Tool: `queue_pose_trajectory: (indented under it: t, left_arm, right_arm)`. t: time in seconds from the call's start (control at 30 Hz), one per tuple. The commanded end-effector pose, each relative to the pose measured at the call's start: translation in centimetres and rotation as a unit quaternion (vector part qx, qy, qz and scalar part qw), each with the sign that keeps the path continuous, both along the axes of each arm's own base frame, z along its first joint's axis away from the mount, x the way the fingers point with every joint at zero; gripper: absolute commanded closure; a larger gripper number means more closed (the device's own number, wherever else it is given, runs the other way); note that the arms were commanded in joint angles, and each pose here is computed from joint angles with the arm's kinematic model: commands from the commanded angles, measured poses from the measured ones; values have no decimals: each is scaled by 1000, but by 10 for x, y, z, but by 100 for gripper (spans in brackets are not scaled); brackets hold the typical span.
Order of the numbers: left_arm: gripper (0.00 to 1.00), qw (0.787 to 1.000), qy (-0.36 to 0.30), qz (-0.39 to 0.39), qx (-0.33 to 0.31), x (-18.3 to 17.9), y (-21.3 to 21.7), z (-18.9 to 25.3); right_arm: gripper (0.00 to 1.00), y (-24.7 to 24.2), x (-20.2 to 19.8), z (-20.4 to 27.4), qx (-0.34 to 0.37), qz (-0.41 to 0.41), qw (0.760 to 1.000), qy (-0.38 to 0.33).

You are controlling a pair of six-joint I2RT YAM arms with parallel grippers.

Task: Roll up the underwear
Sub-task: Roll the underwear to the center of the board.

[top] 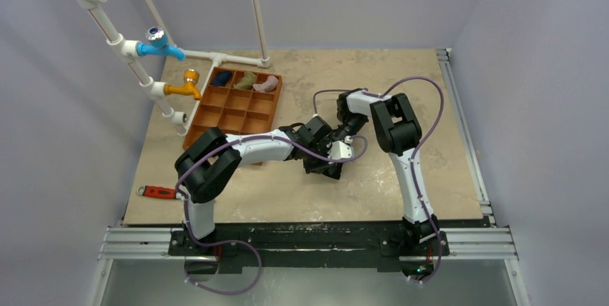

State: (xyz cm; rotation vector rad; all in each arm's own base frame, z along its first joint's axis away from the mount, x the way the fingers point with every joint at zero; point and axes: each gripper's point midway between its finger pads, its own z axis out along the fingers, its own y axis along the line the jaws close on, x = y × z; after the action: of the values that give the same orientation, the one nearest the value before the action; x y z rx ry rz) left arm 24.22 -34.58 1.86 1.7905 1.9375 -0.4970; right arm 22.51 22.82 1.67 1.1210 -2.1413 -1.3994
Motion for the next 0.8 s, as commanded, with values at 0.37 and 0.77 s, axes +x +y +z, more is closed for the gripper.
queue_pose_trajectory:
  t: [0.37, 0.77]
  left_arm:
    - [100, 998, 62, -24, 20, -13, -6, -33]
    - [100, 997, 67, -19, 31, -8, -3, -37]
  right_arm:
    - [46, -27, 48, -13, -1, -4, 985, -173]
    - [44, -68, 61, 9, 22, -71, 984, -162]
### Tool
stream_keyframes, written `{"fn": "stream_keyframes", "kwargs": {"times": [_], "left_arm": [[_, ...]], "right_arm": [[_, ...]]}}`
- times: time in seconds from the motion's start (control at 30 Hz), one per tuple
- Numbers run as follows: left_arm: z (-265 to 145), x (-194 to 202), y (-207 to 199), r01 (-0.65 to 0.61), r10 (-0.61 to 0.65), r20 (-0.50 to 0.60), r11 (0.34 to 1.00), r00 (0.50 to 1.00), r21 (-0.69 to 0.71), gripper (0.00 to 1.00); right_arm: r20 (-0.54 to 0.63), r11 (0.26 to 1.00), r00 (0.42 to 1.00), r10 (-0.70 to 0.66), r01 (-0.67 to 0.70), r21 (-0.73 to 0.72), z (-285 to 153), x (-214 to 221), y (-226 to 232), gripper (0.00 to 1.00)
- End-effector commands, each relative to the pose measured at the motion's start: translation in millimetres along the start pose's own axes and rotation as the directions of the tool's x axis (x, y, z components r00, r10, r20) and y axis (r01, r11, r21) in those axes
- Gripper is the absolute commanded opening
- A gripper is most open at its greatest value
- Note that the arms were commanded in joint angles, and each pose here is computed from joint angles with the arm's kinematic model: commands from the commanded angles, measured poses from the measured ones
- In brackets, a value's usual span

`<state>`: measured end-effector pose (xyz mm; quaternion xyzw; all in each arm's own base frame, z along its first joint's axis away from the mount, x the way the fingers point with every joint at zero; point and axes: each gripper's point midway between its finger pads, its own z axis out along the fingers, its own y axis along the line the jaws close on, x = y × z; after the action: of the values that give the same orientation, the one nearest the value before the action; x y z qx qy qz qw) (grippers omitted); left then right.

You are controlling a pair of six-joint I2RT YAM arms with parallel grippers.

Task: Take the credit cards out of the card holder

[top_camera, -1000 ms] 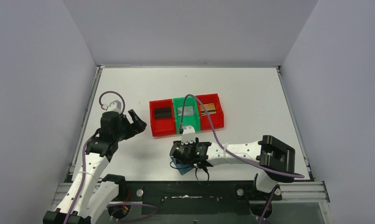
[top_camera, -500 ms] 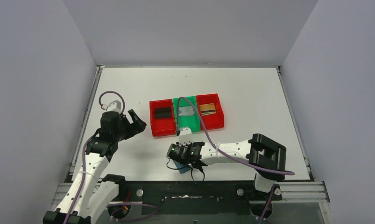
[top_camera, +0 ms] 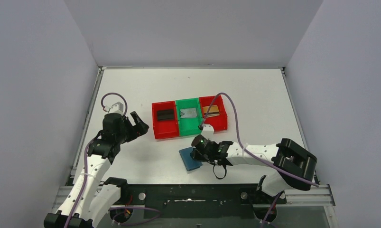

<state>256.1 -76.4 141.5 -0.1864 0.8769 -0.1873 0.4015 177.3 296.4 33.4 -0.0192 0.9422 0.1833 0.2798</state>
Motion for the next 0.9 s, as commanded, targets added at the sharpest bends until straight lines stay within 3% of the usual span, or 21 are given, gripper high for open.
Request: {"fn": "stream_keyframes", "kwargs": {"times": [0.0,0.2,0.4,0.53,0.73,0.87], "left_arm": [[-0.2,-12.2,-7.9,-0.020,0.019,0.042,0.999,0.999,0.028,0.83],[1.1,-7.9,-14.4,-0.033,0.031,0.019,0.997,0.999,0.067,0.83],[0.0,44.3,-90.3,-0.018,0.075,-0.128,0.916,0.989,0.400,0.80],[4.3,99.8,-128.9,-0.049,0.137,-0.189,0.911,0.972,0.410,0.80],[21.1,160.0,-144.8,-0.020,0.133,-0.277,0.926,0.952,0.376,0.79],[33.7,184.9,-134.1,-0.040,0.133,-0.308,0.957,0.942,0.289,0.73]], "right_arm": [[0.028,0.981,0.992,0.120,-0.115,-0.155,-6.6,-16.5,19.2,0.00],[0.038,0.932,0.970,0.241,-0.220,-0.289,-13.9,-22.7,24.0,0.00],[0.075,0.960,0.970,0.230,-0.214,-0.178,-9.3,-27.8,6.9,0.00],[0.076,0.960,0.969,0.237,-0.221,-0.172,-6.8,-27.7,6.7,0.00],[0.072,0.958,0.968,0.241,-0.225,-0.177,-5.2,-26.7,5.8,0.00],[0.065,0.955,0.968,0.244,-0.228,-0.189,-5.1,-26.1,5.9,0.00]]}}
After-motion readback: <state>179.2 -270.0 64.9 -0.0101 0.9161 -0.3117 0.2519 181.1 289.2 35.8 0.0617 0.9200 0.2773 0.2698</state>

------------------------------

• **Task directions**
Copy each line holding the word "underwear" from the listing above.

• **Response area**
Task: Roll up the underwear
Sub-task: Roll the underwear to the center of the board.

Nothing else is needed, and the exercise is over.